▶ _WHAT YOU HAVE TO DO_
Could you reproduce the lines below from the one with "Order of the" through the one with "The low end"? Keep both ends and add nothing.

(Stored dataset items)
+ + + + + + +
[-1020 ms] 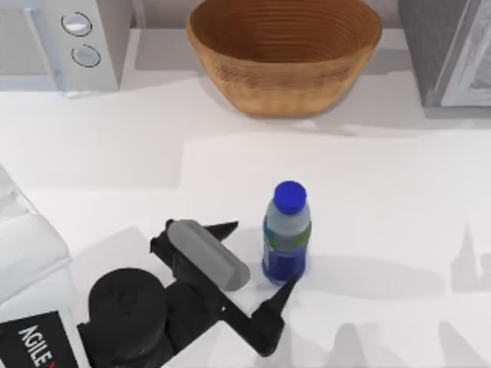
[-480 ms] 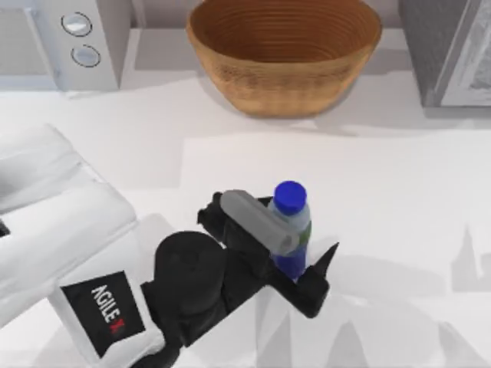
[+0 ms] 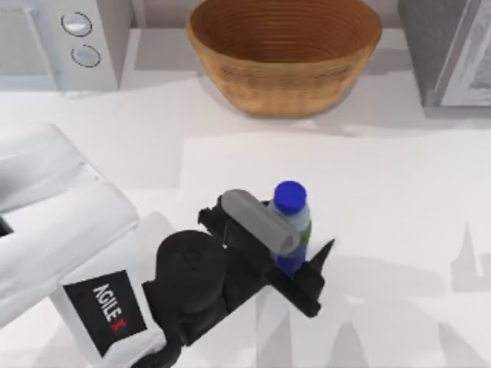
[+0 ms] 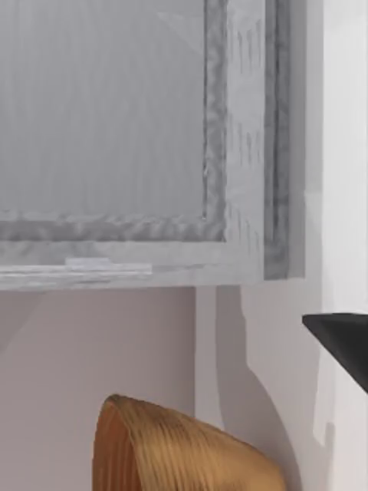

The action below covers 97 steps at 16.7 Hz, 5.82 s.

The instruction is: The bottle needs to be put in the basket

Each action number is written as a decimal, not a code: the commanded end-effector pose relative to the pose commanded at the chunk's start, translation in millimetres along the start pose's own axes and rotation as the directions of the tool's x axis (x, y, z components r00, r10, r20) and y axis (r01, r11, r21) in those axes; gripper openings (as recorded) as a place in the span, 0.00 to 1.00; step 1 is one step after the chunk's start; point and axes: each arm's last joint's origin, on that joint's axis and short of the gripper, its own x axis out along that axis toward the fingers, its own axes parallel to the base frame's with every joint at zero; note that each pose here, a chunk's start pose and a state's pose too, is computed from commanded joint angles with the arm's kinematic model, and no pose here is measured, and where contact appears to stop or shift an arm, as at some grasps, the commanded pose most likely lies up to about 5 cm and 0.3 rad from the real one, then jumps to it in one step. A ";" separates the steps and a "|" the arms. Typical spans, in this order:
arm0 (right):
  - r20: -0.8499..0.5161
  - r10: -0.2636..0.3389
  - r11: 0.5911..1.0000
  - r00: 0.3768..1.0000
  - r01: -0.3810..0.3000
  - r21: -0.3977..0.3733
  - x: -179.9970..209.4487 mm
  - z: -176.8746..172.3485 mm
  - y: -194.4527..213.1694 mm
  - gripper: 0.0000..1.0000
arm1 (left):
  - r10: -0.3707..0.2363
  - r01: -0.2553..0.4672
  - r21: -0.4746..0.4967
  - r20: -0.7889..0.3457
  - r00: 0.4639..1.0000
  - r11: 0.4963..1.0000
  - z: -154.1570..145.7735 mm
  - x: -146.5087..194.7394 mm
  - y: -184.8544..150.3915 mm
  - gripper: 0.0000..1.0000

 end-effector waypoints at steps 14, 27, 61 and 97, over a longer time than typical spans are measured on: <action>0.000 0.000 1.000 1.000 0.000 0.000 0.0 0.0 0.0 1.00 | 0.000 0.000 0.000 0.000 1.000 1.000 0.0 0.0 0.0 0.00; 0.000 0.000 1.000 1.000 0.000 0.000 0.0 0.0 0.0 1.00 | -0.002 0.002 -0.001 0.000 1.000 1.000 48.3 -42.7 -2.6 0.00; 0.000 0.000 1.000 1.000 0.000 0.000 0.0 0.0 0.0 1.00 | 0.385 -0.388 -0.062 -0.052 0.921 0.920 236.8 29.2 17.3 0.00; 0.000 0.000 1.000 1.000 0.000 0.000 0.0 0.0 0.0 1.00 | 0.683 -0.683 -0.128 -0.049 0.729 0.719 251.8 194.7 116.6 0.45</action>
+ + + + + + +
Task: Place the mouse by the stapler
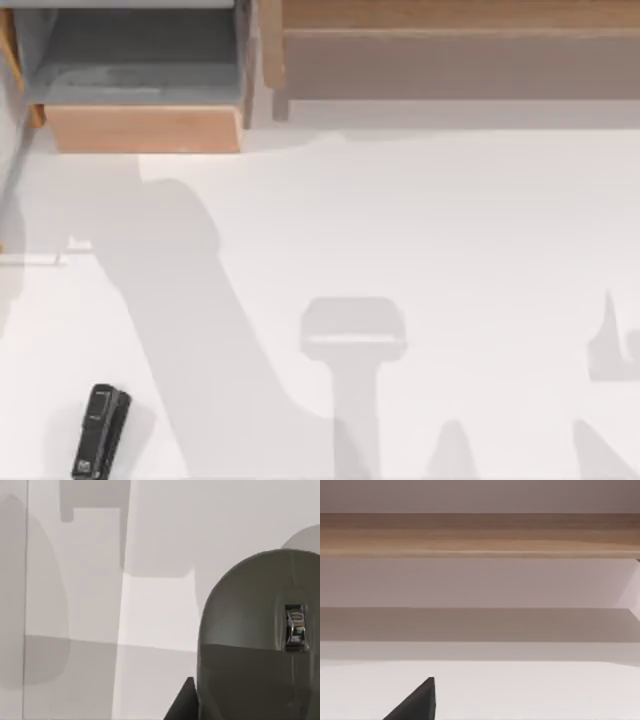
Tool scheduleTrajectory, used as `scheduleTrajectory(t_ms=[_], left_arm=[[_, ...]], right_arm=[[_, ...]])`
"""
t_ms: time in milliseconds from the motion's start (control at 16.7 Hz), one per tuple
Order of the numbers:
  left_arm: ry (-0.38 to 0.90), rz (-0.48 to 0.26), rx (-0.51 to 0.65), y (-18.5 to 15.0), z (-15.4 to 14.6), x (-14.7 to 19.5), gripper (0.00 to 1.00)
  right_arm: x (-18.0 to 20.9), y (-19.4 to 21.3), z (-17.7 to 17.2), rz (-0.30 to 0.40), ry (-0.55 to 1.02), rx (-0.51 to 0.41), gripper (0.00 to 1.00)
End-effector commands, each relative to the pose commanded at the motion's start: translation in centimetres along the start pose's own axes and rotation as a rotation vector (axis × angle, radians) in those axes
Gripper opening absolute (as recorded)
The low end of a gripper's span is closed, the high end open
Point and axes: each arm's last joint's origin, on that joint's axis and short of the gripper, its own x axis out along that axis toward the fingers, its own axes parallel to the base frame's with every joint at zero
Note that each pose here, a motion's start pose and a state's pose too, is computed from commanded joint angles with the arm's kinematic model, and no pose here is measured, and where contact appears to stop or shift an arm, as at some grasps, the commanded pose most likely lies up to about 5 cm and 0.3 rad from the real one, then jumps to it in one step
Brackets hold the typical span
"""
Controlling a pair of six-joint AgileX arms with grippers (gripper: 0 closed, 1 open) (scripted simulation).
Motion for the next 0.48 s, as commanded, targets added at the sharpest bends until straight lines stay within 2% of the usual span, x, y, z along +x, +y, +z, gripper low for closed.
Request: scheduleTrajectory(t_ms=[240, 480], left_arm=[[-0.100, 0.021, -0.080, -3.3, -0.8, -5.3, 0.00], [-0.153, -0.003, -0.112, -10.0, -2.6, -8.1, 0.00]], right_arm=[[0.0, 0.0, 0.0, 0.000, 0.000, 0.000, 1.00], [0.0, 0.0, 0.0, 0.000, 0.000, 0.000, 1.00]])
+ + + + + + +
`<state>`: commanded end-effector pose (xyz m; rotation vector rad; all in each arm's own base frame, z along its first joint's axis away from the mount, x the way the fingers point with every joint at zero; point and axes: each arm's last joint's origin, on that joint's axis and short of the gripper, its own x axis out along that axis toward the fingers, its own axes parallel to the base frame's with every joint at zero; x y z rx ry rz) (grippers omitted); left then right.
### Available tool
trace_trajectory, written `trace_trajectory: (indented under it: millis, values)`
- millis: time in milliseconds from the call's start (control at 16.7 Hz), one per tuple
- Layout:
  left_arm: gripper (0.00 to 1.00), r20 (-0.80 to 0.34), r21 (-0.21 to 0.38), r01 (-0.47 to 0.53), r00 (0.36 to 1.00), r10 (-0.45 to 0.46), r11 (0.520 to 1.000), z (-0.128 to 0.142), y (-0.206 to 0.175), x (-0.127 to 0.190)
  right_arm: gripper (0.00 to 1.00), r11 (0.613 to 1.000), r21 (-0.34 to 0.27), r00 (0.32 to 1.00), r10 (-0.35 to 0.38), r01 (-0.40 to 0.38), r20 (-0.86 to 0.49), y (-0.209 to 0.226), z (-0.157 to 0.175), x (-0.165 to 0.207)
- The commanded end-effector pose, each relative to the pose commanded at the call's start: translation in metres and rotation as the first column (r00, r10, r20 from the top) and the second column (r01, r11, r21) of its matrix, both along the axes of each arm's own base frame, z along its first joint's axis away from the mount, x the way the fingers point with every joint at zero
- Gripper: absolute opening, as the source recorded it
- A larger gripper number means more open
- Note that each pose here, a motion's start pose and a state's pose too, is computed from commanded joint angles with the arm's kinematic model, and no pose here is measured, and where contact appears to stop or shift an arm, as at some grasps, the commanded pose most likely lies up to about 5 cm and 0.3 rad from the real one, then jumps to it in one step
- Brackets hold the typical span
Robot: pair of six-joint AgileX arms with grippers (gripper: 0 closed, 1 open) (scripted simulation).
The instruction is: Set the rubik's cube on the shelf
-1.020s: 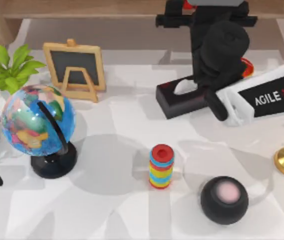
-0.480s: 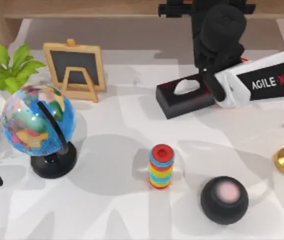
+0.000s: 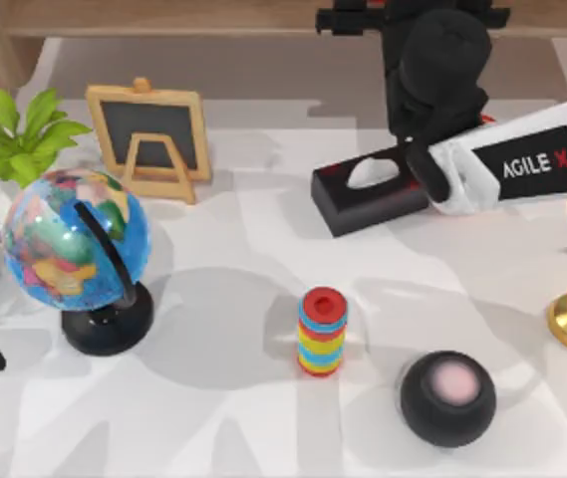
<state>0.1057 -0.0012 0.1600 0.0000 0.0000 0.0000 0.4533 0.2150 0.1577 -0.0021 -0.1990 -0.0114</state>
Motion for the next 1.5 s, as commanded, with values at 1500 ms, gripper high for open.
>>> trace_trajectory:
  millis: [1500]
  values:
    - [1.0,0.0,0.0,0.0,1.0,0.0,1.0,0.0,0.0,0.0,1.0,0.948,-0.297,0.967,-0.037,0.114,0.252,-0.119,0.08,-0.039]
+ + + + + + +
▶ _SOLUTION TO THIS EXERCISE_
Order of the numbers:
  left_arm: ry (-0.38 to 0.90), rz (-0.48 to 0.26), rx (-0.51 to 0.65), y (-18.5 to 15.0), z (-15.4 to 14.6), x (-14.7 to 19.5), gripper (0.00 to 1.00)
  right_arm: x (-18.0 to 20.9), y (-19.4 to 21.3), z (-17.7 to 17.2), rz (-0.30 to 0.40), ry (-0.55 to 1.02), rx (-0.51 to 0.41), gripper (0.00 to 1.00)
End-effector commands, each relative to the pose commanded at the motion's start: translation in centimetres along the start pose's own axes and rotation as a rotation vector (axis × angle, radians) in those axes
Gripper opening absolute (as recorded)
The low end of a gripper's span is closed, the high end open

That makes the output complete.